How to use Sketch Engine to extract terminology from a document or parallel texts in just a few clicks (Josh Goldsmith)

spiros · 1 · 1101


  • Administrator
  • Hero Member
  • *****
    • Posts: 853881
    • Gender:Male
  • point d’amour
How to use Sketch Engine to extract terminology from a document or parallel texts in just a few clicks (Josh Goldsmith)

Why extract terminology

Terminology underpins every translation or interpreting job. After all, when we use a client's terminology, we come across as competent.

But how can we develop that specialized knowledge and identify domain-specific terminology and phraseology?

Of course, you can – and should – read through materials you receive and search for additional resources, like industry publications or a speaker's previous statements.

But if you're looking for a fast, reliable way to identify key terms, look no further than terminology extraction.
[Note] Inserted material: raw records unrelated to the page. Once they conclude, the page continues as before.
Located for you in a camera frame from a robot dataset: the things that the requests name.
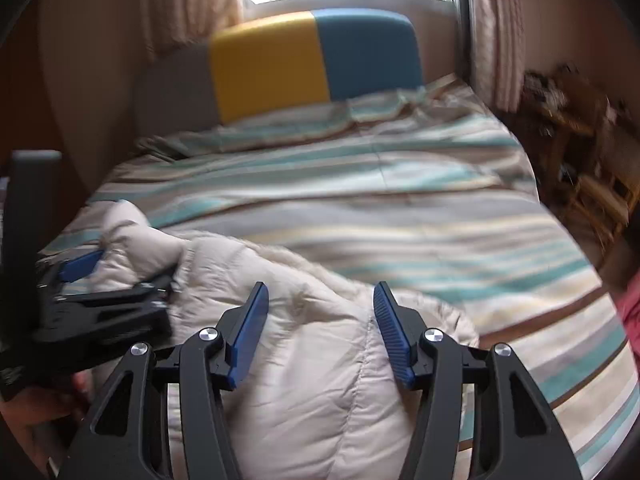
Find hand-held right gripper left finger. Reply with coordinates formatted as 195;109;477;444
57;281;270;480

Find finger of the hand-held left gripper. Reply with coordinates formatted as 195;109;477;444
65;272;178;311
37;249;107;284

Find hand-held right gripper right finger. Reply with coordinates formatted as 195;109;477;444
372;281;583;480

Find beige down jacket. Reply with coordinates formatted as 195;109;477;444
85;200;481;480

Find person's left hand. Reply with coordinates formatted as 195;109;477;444
7;372;96;443

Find striped bed sheet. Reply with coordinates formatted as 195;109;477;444
40;72;632;480

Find brown wooden wardrobe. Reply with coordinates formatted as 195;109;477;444
0;10;76;173

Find striped pillow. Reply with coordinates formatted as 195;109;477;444
135;85;431;161

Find person's pink clothing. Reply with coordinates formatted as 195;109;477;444
619;280;640;357

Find grey yellow blue headboard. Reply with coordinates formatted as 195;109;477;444
132;7;426;142

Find wooden bedside table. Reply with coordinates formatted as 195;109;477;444
520;62;637;266

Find beige patterned curtain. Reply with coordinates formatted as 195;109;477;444
140;0;247;63
470;0;527;113

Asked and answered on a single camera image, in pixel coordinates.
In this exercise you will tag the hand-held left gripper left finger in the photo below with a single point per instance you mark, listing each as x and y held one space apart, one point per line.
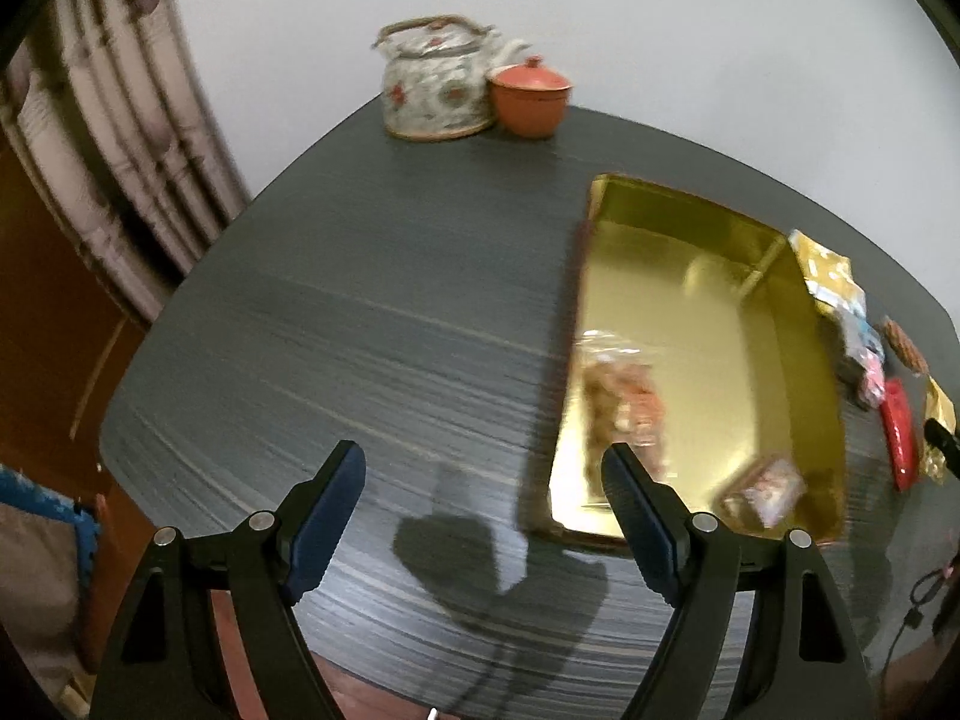
324 521

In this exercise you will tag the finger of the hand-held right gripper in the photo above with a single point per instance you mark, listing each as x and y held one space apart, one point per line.
946 448

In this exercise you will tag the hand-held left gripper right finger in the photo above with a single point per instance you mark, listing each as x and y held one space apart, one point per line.
646 521

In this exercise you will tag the small gold snack packet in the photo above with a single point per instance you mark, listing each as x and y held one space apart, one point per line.
937 420

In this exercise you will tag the red snack packet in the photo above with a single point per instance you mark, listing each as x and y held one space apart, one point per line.
898 435

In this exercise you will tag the blue clear-window snack packet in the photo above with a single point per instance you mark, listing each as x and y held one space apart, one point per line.
868 375

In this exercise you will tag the orange brown snack packet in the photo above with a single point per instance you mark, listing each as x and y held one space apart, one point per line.
904 345

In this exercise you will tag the pink white snack packet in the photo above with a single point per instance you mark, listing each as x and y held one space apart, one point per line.
765 493

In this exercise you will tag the clear nut snack packet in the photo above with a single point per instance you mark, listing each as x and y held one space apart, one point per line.
619 397

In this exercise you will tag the gold-lined red snack box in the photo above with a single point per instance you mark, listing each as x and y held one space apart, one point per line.
720 360

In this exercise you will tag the white blue snack packet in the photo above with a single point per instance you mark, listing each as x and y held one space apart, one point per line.
851 322

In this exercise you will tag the yellow foil snack packet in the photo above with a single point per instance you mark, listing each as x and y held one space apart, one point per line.
825 270

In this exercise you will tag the brown wooden cabinet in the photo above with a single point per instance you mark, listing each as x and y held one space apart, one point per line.
52 360

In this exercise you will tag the red clay lidded cup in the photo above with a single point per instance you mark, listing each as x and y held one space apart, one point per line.
529 101

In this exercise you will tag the floral ceramic teapot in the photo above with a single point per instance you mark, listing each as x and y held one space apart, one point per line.
431 94

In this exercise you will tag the striped grey curtain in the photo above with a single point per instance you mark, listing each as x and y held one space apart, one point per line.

Extracting terminology helps you spot the terms and abbreviations your client actually uses and add them to your glossaries. It provides a general understanding of a domain so you can pinpoint concepts for further research, create glossaries for your projects, teams, or clients and ensure you consistently use the client's terminology.

And if you're an interpreter, terminology extraction is the ideal way to quickly pull terms from a long document you receive right before an assignment.

What's a corpus? And what's a term?

A corpus (plural: corpora) is a collection of one or more texts used to study language. We can use a corpus to identify links between words and unique features in language.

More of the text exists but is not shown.